Anche per il 2018 è stata prevista come beneficio fiscale l’Iva agevolata sul recupero del patrimonio edilizio, una misura che prevede l’applicazione dell’aliquota Iva al 10% in caso di interventi di recupero del patrimonio edilizio che vengono eseguiti su fabbricati ad uso abitativo privato, sia in caso di utilizzo che in caso di cessione di beni significativi, ossia di beni che costituiscono una parte rilevante del valore delle forniture effettuate come prestazioni di recupero del patrimonio edilizio e delle parti staccate che rispettano l’autonomia funzionale delle parti rispetto al manufatto principale. Per legge rientrano tra i beni significativi i seguenti elementi: ascensori e montacarichi,cinfissi esterni ed interni, impianti di sicurezza, video citofoni, apparecchiature di condizionamento e riciclo dell’aria, sanitari e rubinetteria da bagni, caldaie. Per ulteriori informazioni si rimanda alla lettura di https://www.ediltecnico.it/59792/legge-bilancio-2018-recupero-patrimonio-edilizio-chiarimenti-sulliva-al-10/.

Alcune precisazioni

Iva agevolata sul recupero del patrimonio edilizio
Iva agevolata sul recupero del patrimonio edilizio

In base a quanto previsto dall’emendamento alla Legge di Bilancio 2018 viene fornita un’interpretazione della norma (della legge n. 488/1999 e del D.M. 29 dicembre 1999) che disciplina l’aliquota Iva agevolata al 10% per i beni significativi nei lavori di manutenzione ordinaria e straordinaria, restauro e risanamento conservativo, ristrutturazione edilizia focalizzando l’attenzione sull’autonomia funzionale delle parti staccate rispetto al manufatto principale: le parti staccate godono di autonomia funzionale rispetto al bene significativo e rientrano nel calcolo dei limiti di valore previsti. Un altro aspetto essenziale riguarda il rilascio della specifica fattura che deve essere emessa da chi realizza l’intervento di recupero agevolato è necessario segnalare il servizio oggetto della prestazione ed il valore dei beni significativi.
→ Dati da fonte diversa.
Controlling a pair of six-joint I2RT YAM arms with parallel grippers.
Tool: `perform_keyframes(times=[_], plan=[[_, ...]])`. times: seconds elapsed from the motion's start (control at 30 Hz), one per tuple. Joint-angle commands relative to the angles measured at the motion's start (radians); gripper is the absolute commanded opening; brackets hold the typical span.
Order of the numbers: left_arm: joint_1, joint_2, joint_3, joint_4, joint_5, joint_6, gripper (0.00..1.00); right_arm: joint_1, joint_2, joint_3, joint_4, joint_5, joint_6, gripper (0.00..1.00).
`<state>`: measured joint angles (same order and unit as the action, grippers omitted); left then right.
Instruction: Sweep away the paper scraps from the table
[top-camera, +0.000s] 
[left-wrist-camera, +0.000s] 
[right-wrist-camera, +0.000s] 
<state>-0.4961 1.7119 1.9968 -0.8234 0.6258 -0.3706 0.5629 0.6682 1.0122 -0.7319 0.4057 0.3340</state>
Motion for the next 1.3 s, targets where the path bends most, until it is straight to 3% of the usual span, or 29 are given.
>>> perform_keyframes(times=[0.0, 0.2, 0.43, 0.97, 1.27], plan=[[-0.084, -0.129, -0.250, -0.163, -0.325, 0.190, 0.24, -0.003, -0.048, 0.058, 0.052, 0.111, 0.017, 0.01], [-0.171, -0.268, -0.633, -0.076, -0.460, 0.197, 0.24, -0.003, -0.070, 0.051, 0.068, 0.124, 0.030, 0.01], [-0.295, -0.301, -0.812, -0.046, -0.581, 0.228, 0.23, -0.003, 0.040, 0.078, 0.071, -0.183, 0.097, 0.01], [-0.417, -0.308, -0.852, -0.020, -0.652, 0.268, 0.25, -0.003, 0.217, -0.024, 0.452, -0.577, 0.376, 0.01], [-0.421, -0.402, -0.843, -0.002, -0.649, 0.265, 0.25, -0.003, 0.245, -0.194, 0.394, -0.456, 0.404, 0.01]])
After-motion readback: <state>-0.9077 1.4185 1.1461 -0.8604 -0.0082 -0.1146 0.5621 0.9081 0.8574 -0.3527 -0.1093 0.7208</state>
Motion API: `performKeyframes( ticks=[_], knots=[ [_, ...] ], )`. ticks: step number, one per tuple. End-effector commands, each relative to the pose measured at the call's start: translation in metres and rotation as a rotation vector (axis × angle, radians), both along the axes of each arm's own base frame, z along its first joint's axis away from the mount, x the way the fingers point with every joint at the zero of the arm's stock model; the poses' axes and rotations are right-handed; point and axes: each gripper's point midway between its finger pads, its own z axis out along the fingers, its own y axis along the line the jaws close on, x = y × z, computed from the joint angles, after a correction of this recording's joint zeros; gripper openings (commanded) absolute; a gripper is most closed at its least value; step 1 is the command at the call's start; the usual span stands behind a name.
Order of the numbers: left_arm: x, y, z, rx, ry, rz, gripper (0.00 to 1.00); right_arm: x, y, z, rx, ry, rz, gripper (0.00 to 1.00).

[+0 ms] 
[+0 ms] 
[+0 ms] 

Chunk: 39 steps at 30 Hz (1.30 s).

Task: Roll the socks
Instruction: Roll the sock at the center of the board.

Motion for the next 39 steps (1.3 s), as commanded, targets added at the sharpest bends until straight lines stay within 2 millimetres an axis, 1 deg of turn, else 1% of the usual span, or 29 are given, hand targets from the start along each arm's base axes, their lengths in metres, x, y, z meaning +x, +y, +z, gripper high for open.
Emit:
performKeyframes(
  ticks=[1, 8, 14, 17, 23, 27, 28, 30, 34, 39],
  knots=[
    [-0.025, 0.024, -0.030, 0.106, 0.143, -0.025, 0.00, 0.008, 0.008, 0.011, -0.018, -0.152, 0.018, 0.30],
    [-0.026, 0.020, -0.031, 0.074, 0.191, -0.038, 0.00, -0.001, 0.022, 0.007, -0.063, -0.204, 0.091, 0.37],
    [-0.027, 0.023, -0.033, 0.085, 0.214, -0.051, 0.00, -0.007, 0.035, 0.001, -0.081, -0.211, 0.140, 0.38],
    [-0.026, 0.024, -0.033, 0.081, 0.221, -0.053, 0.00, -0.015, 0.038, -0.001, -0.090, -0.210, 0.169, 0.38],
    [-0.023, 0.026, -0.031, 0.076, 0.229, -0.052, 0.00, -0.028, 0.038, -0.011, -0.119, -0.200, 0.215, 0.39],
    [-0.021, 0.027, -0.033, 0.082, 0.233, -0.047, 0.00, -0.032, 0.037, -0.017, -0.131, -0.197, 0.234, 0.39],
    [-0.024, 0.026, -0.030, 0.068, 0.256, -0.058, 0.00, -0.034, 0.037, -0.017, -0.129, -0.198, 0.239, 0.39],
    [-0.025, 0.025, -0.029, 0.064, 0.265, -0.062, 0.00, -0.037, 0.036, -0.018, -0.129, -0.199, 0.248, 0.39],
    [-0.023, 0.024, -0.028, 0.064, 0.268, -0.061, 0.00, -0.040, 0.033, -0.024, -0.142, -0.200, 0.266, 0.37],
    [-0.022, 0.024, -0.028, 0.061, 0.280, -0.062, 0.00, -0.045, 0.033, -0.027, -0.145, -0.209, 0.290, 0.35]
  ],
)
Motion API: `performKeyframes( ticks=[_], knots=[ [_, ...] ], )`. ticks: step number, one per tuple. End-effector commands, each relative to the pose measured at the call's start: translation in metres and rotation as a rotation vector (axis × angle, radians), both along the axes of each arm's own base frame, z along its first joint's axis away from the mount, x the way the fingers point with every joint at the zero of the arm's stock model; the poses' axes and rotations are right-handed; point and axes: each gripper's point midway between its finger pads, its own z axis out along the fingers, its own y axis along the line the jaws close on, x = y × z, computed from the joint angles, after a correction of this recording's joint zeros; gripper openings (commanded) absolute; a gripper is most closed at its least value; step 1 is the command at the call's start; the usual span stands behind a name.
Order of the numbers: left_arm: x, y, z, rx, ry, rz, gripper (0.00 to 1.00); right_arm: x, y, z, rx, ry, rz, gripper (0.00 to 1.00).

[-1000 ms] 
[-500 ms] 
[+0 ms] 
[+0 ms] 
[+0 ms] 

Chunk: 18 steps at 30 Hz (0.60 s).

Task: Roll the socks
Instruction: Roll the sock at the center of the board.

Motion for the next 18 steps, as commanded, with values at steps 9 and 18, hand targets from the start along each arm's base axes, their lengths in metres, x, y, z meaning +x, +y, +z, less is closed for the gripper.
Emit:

L’Iva al 10% sul recupero edilizio prevede lavori di manutenzione ordinaria e straordinaria, le cessioni di beni sono assoggettate all’aliquota Iva ridotta solo se la fornitura è inserita nel contratto di appalto, ma quando l’appaltatore fornisce beni di valore significativo allora l’aliquota agevolata si applica ai beni solo fino a concorrenza del valore della prestazione considerato al netto del valore dei beni stessi.